Pinjaman ke Moskow dan Lisbon, dengan paradoks bonus Scudetto
Pelatih dari Lecce segera memasukkan Joao Mario ke dalam daftar yang dapat ditransfer, tetapi bobot label harganya di neraca dan gajinya sangat berat sehingga klub tidak menemukan pembeli selain Lokomotiv Moscow, yang mempekerjakannya dengan status pinjaman gratis. dengan hak tebusan.
Musim di Rusia dimulai dengan cukup baik, tetapi kemudian merebaknya pandemi Covid-19 mengejutkan seluruh dunia sepak bola dan menetapkan prospek penebusan oleh tim Rusia.
Kembali ke Milan lagi, dia pergi lagi dengan status pinjaman, kali ini untuk kembali ke tim di mana dia meledak, Sporting Lisbon. Menghirup udara “rumah”, Joao Mario akhirnya kembali untuk mengekspresikan dirinya pada level yang hanya dicapai secara sporadis di Milan: pemilik tetap, dia berkontribusi untuk memenangkan kejuaraan dan Piala Liga.
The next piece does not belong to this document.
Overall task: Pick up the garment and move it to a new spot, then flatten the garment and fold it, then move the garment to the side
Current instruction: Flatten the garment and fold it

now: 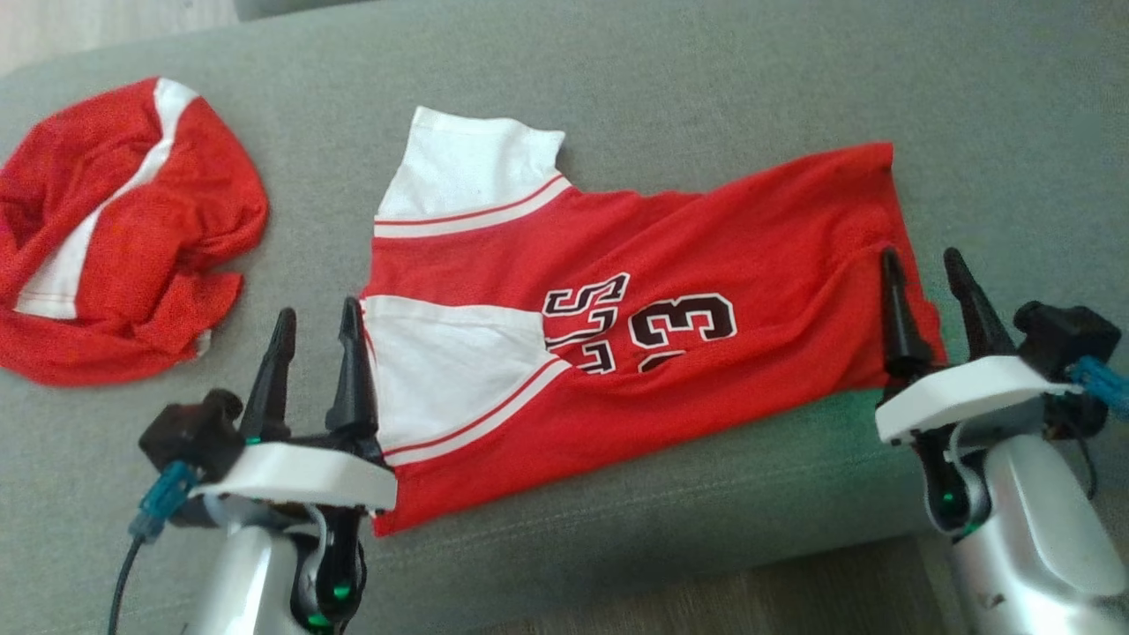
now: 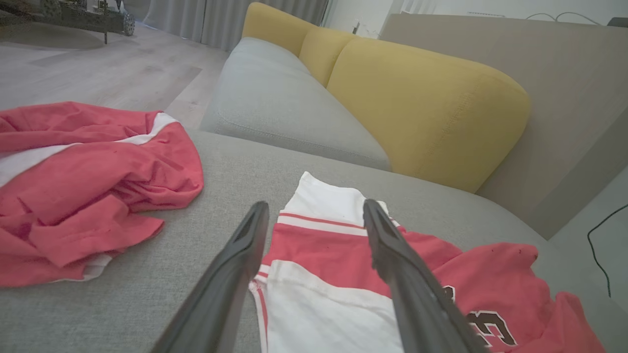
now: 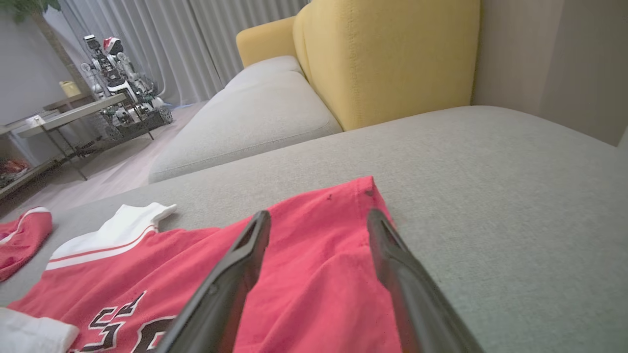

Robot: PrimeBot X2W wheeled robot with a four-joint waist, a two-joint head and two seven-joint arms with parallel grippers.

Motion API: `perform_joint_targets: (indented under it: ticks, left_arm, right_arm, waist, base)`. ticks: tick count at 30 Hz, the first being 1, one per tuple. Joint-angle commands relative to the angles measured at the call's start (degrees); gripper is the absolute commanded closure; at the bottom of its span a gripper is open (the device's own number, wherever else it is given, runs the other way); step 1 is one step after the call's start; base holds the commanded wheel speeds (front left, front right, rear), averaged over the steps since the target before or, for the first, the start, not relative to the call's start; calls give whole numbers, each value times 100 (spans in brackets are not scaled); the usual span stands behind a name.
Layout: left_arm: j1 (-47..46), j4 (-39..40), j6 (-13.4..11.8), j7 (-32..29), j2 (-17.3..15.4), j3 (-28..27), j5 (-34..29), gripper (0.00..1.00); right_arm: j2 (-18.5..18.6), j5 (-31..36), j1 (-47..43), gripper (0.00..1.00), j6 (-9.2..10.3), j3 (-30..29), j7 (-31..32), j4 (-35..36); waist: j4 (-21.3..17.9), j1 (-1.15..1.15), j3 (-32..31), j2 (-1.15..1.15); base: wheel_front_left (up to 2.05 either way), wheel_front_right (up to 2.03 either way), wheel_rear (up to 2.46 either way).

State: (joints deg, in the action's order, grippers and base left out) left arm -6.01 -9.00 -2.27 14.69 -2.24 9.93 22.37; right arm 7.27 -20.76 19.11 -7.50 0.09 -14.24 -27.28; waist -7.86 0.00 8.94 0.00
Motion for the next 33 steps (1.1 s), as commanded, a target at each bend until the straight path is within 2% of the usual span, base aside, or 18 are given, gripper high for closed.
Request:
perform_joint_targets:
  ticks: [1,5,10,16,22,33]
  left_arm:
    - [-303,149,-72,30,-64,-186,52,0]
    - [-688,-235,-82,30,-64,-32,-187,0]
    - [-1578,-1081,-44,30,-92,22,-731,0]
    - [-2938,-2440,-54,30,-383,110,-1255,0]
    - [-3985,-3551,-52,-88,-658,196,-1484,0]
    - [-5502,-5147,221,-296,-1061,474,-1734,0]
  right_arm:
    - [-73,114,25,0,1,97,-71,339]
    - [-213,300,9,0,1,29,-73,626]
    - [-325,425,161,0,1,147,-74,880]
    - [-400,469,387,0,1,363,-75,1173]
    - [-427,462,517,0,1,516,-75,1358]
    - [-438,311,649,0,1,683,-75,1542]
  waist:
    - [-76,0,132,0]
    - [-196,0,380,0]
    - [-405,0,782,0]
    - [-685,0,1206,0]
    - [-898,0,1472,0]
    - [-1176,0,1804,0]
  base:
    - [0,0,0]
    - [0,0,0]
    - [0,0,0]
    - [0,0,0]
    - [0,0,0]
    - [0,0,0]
Fakta bahwa Inter asuhan Conte memenangkan Scudetto pada saat yang sama, meskipun Joao Mario tidak lagi berada dalam skuat tetapi masih dimiliki oleh Nerazzurri, mengarah pada paradoks bahwa Sporting juga mendapatkan bonus yang ditetapkan pada saat penjualan, membawa total pengeluaran untuk label harga oleh klub Milan sebesar 44,78 juta euro.
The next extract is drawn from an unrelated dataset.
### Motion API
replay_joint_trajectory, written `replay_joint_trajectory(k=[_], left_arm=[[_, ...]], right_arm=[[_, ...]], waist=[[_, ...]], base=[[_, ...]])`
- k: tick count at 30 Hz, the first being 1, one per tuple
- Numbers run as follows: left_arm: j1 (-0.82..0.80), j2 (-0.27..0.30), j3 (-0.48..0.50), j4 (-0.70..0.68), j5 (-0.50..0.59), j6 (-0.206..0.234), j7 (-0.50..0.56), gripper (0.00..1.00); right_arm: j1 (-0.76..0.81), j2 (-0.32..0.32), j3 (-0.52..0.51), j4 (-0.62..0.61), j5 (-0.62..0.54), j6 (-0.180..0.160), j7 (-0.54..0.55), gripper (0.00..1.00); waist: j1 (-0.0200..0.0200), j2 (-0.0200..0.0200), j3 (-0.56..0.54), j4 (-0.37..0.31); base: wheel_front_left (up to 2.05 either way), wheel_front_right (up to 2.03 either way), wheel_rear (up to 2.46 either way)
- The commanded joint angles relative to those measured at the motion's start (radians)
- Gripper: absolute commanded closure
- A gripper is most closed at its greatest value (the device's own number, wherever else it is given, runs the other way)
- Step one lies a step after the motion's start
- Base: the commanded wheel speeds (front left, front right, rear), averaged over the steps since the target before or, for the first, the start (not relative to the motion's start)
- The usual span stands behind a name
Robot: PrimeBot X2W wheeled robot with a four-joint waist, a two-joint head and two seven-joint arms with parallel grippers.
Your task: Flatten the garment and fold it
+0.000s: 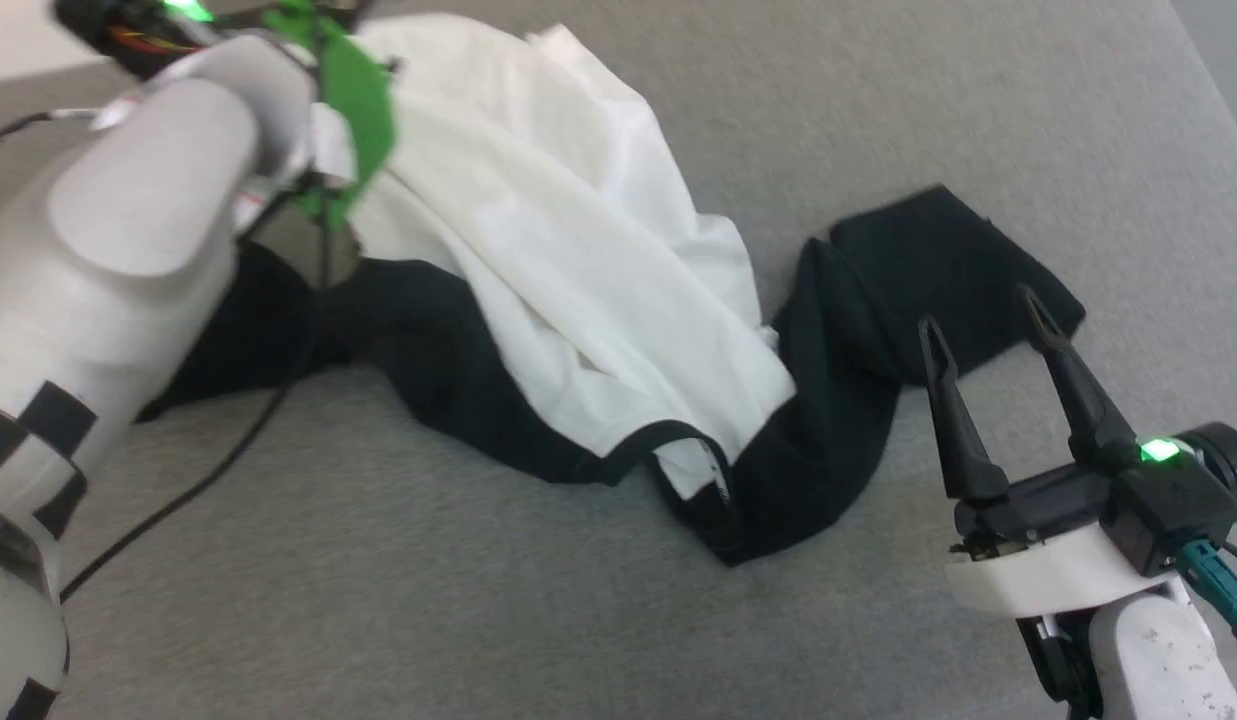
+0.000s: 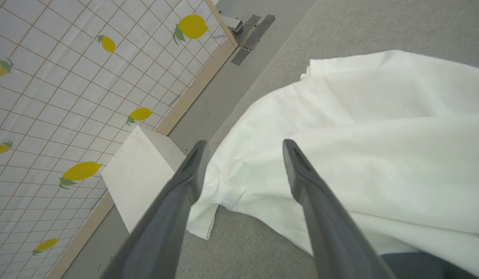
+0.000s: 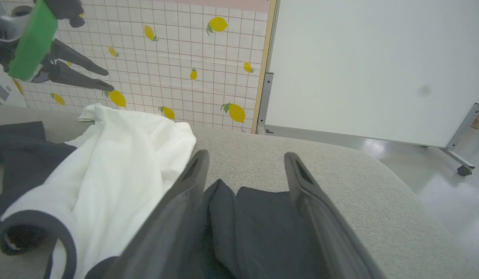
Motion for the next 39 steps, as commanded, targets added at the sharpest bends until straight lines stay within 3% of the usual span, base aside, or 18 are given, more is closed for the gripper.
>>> replay_joint_trajectory(k=[1,10,16,23,32,37,39], left_arm=[[0.009,0.003,-0.002,-0.058,-0.026,-0.003,0.025,0.0],[0.133,0.125,-0.004,-0.572,-0.126,-0.004,0.386,0.0],[0.231,0.178,-0.004,-0.746,-0.137,-0.004,0.53,0.0],[0.32,0.172,-0.004,-0.752,-0.111,-0.004,0.57,0.0],[0.377,0.16,-0.004,-0.686,-0.005,-0.004,0.539,0.0],[0.451,0.172,-0.004,-0.692,-0.016,-0.004,0.609,0.0],[0.457,0.185,-0.004,-0.697,-0.009,-0.004,0.587,1.0]], right_arm=[[0.013,-0.004,-0.001,0.003,-0.001,-0.001,-0.006,0.0],[0.031,-0.011,0.008,0.003,0.002,-0.001,-0.006,0.0],[0.005,-0.006,0.019,-0.001,0.007,-0.001,-0.006,0.0],[-0.045,0.008,0.039,0.003,0.012,-0.001,-0.006,0.0],[-0.084,0.026,0.047,0.017,0.019,-0.001,-0.006,0.0],[-0.085,0.032,0.045,0.036,0.022,-0.001,-0.006,0.0],[-0.086,0.026,0.038,0.044,0.022,-0.001,-0.006,0.0]], waist=[[0.0,0.0,-0.135,0.129],[0.0,0.0,-0.175,0.166],[0.0,0.0,-0.141,0.14],[0.0,0.0,-0.082,0.082],[0.0,0.0,-0.023,0.026],[0.0,0.0,-0.023,0.024],[0.0,0.0,-0.035,0.032]], base=[[0.0,0.0,0.0],[0.0,0.0,0.0],[0.0,0.0,0.0],[0.0,0.0,0.0],[0.0,0.0,0.0],[0.0,0.0,0.0],[0.0,0.0,0.0]])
Kendati demikian, Sporting belum bersedia menebus sang pemain, sementara minat tim Lisbon lainnya, Benfica, semakin meningkat. The Eagles menemukan kesepakatan dengan pemain tersebut dan akan siap untuk menemukan kesepakatan dengan Inter juga, tetapi muncul klausul yang diinginkan oleh Sporting pada saat transfer ke Inter sehingga jika terjadi transfer ke klub Portugal lain, nerazzurri akan melakukannya. harus membayar denda tambahan 30 juta.
Mengingat beratnya penandatanganan dan kebutuhan untuk mengosongkan ruang dalam skuat, Inter memutuskan untuk mengakhiri kontrak dengan pemain Portugal tersebut (menganggarkan kerugian modal sekitar 7 juta), yang dengan demikian bebas untuk menandatangani kontrak sebagai agen bebas untuk Benfica.
Petualangan bersama Inter asuhan Joao Mario berakhir setelah lima musim, di mana hanya dua setengah musim yang benar-benar ada dalam skuat, sebuah petualangan yang segera dirusak oleh banyaknya pergantian pelatih dan ekspektasi besar yang dihasilkan oleh jumlah yang berlebihan yang dibayarkan kepadanya.
Bebas dari beban ini, dengan seragam Benfica ia terbukti sebagai gelandang yang serbaguna dan efektif: pencetak gol terbanyak di liga Portugal dengan 17 gol dan pencetak gol keempat di Liga Champions dengan 6 gol, ia adalah gelandang paling produktif di Eropa dan telah kembali ke menjadi elemen penting dari tim nasional Lusitanian.